The political track record is just as damming — we are isolated from the global community, have committed genocide against our people, displaced millions by force under the Murambatsvina programme and the programme to displace commercial farmers and their staff. We are no longer in good standing with the IMF and the World Bank and no one will lend us money. China lends money to the rest of the world.

What did we do wrong? The answer to that question needs a book, but let’s just say we got just about everything wrong and we have paid the price. Have we learned from these mistakes? Do we have a roadmap to the future? I am afraid that as we look to 2014 and beyond we have to accept that we do not seem to have learned anything from our past mistakes — and it is all about leadership.
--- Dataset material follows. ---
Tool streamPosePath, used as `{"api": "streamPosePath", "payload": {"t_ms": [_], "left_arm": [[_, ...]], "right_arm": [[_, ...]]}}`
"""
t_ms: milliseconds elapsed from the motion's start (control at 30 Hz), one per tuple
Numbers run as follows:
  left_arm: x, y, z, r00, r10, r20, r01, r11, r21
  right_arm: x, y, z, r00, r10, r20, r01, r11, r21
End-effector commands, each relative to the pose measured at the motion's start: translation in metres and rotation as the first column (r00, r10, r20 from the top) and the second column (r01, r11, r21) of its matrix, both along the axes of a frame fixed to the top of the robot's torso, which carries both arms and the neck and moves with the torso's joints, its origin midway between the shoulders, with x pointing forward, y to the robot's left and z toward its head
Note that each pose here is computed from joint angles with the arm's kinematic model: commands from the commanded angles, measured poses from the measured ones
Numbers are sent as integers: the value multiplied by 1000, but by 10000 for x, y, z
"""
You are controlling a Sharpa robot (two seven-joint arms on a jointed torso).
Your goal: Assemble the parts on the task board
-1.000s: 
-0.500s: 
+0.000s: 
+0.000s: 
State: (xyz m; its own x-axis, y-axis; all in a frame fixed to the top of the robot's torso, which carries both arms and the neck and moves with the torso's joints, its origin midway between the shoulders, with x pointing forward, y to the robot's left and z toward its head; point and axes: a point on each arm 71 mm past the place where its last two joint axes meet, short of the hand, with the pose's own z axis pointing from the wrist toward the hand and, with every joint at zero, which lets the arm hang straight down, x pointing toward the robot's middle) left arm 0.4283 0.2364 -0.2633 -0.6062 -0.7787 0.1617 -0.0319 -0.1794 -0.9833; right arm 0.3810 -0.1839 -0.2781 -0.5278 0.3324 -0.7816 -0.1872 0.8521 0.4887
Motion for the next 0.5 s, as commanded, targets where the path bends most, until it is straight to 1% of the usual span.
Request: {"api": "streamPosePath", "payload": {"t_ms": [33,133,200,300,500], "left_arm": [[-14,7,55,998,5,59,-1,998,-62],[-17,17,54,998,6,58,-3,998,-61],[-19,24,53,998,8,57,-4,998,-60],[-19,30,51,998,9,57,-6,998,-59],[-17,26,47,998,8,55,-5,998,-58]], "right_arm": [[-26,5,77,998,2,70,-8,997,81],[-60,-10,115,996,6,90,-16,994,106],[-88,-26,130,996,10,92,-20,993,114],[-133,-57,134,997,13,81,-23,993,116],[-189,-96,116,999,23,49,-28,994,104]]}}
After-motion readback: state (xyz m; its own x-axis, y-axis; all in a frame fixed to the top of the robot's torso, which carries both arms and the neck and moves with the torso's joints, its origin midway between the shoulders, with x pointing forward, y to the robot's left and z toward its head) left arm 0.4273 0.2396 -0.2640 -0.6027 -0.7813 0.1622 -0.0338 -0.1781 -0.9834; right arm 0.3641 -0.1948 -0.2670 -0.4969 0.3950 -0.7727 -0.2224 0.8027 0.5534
In China it was the transition from Mao to Deng Zhou Ping (“it does not matter what colour that cat is, can it catch mice?”) that started China on a new road into the future. While they retained the grip on power of the Communist Party and the Red Army, they completely revamped their economic policies and gave their people economic freedom.
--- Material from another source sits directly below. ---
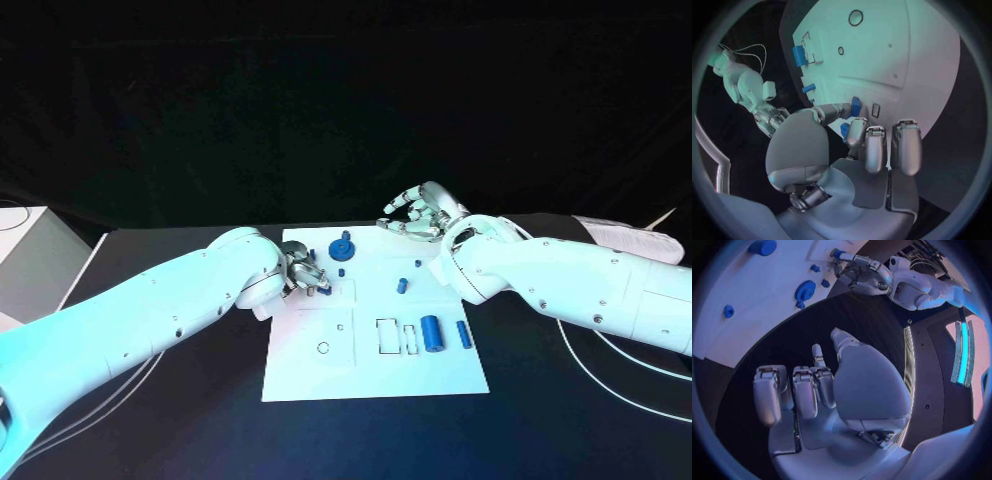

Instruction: Assemble the parts on the task board

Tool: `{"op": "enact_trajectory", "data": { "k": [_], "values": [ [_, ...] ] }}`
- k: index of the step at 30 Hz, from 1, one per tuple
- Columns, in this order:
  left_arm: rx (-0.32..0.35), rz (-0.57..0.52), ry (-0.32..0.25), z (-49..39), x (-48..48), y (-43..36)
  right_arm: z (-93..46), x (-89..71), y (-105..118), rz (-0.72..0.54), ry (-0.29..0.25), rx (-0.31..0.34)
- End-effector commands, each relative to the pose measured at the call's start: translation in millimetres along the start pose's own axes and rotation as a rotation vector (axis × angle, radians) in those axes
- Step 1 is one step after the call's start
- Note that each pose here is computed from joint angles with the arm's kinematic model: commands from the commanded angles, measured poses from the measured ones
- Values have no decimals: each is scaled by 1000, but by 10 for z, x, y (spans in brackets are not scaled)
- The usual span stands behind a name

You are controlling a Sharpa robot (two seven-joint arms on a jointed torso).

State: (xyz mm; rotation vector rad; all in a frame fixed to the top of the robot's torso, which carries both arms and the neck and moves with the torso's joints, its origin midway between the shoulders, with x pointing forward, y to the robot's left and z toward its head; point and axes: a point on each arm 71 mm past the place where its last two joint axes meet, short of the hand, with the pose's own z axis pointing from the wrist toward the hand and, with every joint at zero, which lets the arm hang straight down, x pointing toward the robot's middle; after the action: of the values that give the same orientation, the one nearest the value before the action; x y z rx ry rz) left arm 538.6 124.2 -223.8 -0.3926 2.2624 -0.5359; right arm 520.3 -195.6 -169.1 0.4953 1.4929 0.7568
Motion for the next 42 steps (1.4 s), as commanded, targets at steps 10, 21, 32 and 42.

They gave security and protection to the rural population; they allowed markets to distribute resources and to reward initiative and hard work. The result was an economic and political revolution that has left the Communist Party in charge but lifted the people out of poverty and created an economy that is busy not just reshaping China but the whole world.

The other astonishing transition we celebrate this week is that of South Africa and the death last Thursday night of Nelson Mandela. What an amazing outpouring of global grief we saw — the BBC broadcast nothing else, but his life for the next 48 hours. Celebrating the life of a man who rescued his country and its people from 300 years of stupid racial segregation and discrimination; a man who prevented a racial conflagration and started the long process of creating a new society that could carry South Africans into the future. It is all about leadership.

When our president passes on we need to ask; How will his passing be celebrated?

For 2014 in Zimbabwe there is no roadmap into the future. Zim Asset is a wish list that is not based on reality. We are sliding once again into a collapse of our economy and in the lives of our people and we simply do not seem to have the leadership to get us out of our predicament. Eddie Cross is MDC MP for Bulawayo South.